◆ **Entries supplied**
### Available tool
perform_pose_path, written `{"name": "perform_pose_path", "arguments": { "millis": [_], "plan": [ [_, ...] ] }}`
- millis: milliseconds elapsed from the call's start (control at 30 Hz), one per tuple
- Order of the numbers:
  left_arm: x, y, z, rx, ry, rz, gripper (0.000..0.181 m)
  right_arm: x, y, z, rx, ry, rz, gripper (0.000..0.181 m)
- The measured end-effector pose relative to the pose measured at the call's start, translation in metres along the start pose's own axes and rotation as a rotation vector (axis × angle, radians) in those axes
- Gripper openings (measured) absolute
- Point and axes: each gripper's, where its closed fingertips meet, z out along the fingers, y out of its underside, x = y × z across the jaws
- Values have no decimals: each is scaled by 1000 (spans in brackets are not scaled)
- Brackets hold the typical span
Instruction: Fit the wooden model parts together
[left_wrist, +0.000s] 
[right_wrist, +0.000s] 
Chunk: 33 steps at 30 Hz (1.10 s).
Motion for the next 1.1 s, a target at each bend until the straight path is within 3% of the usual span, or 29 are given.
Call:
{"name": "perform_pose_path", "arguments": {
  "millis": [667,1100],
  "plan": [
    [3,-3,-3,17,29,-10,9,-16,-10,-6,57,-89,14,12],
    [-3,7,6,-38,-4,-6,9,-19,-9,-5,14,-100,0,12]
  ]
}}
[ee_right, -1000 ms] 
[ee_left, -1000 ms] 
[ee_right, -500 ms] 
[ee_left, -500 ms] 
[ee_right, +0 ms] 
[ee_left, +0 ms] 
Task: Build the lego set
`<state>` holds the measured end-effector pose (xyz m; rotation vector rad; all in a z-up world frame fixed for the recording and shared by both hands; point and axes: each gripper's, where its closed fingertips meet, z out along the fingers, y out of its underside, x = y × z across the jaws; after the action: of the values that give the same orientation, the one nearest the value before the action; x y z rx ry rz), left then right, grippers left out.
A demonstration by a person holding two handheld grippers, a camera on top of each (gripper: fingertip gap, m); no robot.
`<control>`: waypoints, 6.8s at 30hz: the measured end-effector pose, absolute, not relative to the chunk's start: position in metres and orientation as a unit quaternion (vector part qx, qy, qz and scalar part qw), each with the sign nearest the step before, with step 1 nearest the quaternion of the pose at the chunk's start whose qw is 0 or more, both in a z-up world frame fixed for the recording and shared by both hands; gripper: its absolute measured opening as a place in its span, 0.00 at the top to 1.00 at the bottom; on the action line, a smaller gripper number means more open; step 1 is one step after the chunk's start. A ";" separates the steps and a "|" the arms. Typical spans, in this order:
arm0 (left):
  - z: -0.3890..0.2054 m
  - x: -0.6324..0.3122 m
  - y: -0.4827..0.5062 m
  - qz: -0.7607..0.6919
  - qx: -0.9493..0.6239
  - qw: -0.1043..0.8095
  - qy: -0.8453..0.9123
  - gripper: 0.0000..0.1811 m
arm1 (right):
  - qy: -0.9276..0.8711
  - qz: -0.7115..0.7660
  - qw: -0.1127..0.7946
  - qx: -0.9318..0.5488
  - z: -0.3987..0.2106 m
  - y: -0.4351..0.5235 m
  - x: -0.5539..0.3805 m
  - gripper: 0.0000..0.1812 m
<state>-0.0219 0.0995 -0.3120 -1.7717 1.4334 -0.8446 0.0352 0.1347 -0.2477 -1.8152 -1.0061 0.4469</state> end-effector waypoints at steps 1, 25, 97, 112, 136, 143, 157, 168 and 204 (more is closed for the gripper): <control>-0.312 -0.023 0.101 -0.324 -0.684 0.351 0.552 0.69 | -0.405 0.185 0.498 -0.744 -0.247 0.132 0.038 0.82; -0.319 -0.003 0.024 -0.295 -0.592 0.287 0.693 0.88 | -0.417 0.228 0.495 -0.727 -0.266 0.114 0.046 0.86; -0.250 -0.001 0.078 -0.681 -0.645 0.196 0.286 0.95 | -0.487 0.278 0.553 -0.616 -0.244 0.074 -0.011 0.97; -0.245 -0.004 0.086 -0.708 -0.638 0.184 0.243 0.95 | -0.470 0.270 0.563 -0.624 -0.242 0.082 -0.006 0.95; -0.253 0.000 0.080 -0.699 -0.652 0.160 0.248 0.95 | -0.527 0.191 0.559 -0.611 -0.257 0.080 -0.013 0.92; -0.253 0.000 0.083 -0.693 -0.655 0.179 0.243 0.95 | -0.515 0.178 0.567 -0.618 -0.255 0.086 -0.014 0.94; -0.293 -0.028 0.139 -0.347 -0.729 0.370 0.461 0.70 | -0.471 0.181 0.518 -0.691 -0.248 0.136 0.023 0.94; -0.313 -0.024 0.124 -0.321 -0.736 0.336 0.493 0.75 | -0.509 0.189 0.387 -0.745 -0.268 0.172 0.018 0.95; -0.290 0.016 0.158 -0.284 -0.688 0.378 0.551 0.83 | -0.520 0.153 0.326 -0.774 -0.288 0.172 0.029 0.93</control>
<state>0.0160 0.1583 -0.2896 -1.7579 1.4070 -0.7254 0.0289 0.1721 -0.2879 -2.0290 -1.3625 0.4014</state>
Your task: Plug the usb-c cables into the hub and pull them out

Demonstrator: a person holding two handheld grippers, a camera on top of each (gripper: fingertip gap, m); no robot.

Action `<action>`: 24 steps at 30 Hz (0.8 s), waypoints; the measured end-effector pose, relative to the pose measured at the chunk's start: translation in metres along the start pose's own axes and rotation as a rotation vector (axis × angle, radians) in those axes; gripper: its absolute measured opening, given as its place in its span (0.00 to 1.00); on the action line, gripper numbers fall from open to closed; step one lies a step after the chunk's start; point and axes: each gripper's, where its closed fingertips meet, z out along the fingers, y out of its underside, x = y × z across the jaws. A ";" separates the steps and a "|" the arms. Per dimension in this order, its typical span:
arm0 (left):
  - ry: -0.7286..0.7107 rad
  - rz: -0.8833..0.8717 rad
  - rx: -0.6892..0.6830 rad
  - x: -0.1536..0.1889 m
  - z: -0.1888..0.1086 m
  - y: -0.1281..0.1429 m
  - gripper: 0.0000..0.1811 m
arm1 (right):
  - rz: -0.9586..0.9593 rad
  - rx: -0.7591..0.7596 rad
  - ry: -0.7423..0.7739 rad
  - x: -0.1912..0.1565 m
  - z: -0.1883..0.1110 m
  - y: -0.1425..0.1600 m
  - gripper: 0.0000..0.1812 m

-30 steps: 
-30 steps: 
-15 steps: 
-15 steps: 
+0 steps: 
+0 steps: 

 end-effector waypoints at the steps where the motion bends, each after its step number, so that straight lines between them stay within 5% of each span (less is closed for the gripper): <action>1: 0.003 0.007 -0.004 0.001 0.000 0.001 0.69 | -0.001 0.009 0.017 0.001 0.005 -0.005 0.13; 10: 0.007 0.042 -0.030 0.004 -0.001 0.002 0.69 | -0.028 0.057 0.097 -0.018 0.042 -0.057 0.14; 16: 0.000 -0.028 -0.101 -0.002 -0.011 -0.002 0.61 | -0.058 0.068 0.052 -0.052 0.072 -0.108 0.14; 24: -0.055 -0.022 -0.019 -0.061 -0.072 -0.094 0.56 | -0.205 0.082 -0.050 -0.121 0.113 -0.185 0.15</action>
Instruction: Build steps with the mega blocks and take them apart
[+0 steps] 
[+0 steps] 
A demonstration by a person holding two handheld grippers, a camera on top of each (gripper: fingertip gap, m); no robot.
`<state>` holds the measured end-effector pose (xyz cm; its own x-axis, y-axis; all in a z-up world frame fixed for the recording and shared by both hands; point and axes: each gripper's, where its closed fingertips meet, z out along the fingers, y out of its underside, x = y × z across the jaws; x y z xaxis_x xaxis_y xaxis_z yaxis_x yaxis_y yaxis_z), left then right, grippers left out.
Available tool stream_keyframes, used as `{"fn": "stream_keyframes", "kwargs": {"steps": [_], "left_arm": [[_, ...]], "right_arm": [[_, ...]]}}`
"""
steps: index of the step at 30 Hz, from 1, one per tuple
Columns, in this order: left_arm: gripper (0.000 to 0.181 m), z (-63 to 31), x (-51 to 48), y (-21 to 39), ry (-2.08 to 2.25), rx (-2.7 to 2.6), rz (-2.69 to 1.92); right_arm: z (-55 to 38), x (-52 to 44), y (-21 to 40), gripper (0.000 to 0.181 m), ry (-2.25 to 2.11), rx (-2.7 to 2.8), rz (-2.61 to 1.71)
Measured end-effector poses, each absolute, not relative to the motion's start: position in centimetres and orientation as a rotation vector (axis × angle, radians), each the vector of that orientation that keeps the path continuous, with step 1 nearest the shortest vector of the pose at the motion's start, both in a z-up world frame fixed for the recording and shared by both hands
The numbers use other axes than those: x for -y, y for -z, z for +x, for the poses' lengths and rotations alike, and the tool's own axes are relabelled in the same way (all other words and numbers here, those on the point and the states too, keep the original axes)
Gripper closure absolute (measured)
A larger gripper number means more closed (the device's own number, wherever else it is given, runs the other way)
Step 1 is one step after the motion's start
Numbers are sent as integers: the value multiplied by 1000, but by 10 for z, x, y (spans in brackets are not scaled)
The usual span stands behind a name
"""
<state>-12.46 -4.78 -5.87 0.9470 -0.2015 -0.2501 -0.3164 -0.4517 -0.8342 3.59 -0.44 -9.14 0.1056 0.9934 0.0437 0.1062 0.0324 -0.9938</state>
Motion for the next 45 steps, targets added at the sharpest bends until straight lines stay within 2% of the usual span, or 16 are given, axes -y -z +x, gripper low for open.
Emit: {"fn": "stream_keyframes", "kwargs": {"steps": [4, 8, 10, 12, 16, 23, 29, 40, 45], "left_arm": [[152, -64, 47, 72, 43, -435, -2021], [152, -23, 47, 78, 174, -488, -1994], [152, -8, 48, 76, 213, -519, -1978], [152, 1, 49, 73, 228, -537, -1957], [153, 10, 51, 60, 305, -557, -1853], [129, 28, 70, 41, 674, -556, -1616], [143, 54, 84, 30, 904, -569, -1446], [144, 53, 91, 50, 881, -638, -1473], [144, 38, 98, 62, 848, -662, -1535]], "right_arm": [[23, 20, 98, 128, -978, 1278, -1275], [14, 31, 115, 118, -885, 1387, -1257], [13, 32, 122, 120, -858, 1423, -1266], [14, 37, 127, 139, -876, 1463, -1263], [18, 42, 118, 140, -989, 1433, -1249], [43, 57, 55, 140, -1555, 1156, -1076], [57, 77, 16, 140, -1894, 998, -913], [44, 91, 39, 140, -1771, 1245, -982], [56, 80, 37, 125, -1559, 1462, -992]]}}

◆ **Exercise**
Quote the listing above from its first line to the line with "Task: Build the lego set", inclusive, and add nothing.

◆ **Exercise response**
### Available tool
perform_pose_path, written `{"name": "perform_pose_path", "arguments": { "millis": [_], "plan": [ [_, ...] ] }}`
- millis: milliseconds elapsed from the call's start (control at 30 Hz), one per tuple
- Order of the numbers:
  left_arm: x, y, z, rx, ry, rz, gripper (0.000..0.181 m)
  right_arm: x, y, z, rx, ry, rz, gripper (0.000..0.181 m)
- The measured end-effector pose relative to the pose measured at the call's start, translation in metres along the start pose's own axes and rotation as a rotation vector (axis × angle, radians) in those axes
- Gripper openings (measured) absolute
- Point and axes: each gripper's, where its closed fingertips meet, z out along the fingers, y out of its underside, x = y × z across the jaws
- Values have no decimals: each is scaled by 1000 (spans in brackets are not scaled)
- Brackets hold the typical span
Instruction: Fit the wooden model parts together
[left_wrist, +0.000s] 
[right_wrist, +0.000s] 
Chunk: 33 steps at 30 Hz (1.10 s).
Motion for the next 1.1 s, a target at each bend until the straight path is within 3% of the usual span, or 29 are given.
Call:
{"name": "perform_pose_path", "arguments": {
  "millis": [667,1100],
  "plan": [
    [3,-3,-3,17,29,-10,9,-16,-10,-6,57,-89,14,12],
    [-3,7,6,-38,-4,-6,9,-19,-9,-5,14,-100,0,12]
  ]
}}
[ee_right, -1000 ms] 
[ee_left, -1000 ms] 
[ee_right, -500 ms] 
[ee_left, -500 ms] 
[ee_right, +0 ms] 
[ee_left, +0 ms] 
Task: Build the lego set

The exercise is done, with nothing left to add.